* _The task_:
Take every line from the material that has the word "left" in it.

# # # # # # #

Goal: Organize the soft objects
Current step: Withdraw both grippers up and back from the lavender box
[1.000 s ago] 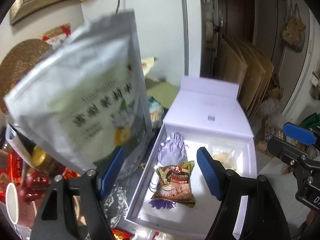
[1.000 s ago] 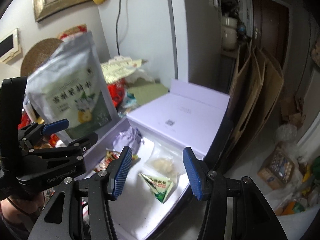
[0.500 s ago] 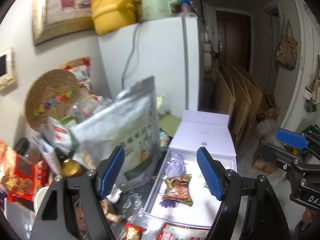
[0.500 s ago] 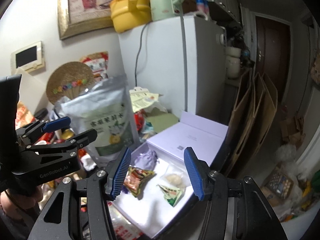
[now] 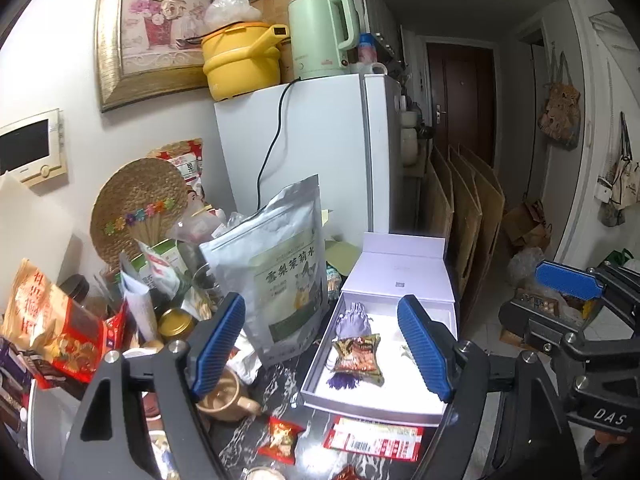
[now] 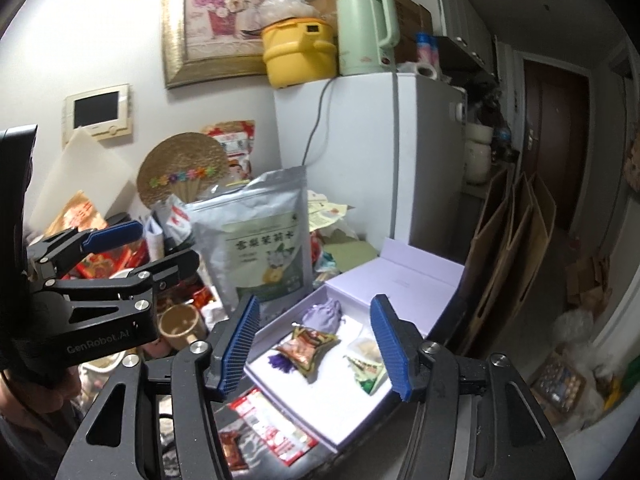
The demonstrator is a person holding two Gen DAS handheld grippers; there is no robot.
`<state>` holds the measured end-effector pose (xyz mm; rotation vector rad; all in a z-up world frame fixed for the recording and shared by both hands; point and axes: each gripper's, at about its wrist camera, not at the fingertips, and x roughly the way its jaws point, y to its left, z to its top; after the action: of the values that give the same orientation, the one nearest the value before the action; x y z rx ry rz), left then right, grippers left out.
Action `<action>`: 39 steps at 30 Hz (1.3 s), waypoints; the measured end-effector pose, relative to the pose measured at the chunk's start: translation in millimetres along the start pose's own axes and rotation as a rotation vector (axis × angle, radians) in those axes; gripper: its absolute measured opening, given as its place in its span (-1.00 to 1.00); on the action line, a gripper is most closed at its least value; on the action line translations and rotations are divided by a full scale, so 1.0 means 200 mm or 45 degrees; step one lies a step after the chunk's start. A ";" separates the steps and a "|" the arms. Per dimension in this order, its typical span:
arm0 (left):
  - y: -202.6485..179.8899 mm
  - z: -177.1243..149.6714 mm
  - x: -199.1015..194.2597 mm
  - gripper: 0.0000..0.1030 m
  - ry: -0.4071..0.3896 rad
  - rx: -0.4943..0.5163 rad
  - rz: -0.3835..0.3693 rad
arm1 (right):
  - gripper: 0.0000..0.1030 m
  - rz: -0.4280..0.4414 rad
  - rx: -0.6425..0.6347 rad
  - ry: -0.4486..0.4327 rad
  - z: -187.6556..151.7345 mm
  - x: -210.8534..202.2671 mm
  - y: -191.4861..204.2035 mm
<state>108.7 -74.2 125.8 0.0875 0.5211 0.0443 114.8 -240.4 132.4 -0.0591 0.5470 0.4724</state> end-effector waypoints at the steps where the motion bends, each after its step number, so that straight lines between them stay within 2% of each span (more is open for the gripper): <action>1: 0.01 -0.01 -0.02 0.53 -0.002 -0.002 -0.002 | 0.16 0.000 -0.008 -0.006 -0.01 -0.02 0.02; 4: 0.02 -0.06 -0.07 0.57 0.007 -0.019 -0.016 | 0.20 -0.002 -0.039 -0.022 -0.05 -0.07 0.07; 5: 0.04 -0.07 -0.09 0.59 0.015 -0.030 -0.025 | 0.32 0.002 -0.044 -0.024 -0.06 -0.08 0.09; 7: 0.05 -0.10 -0.11 0.59 0.028 -0.045 -0.032 | 0.43 0.024 -0.044 -0.033 -0.09 -0.11 0.12; 20: 0.18 -0.38 -0.25 0.59 0.091 -0.076 -0.013 | 0.47 0.129 -0.049 -0.006 -0.31 -0.16 0.30; 31: 0.21 -0.60 -0.24 0.59 0.173 -0.078 -0.019 | 0.47 0.238 0.007 0.134 -0.55 -0.01 0.37; 39: 0.15 -0.76 -0.16 0.59 0.254 -0.043 -0.083 | 0.47 0.253 0.046 0.227 -0.72 0.09 0.36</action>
<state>3.9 -36.2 12.6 0.0328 0.7219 -0.0021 26.3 -194.3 5.6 -0.0123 0.7399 0.6548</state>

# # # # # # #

* _Response area_:
`<state>` holds the measured end-effector pose (xyz mm; rotation vector rad; all in a z-up world frame fixed for the recording and shared by both hands; point and axes: each gripper's, at about its wrist camera, not at the fingertips, and x roughly the way its jaws point, y to its left, z to its top; after the action: of the values that give the same orientation, the one nearest the value before the action; x y z rx ry rz), left then right, grippers left out.
arm0 (left):

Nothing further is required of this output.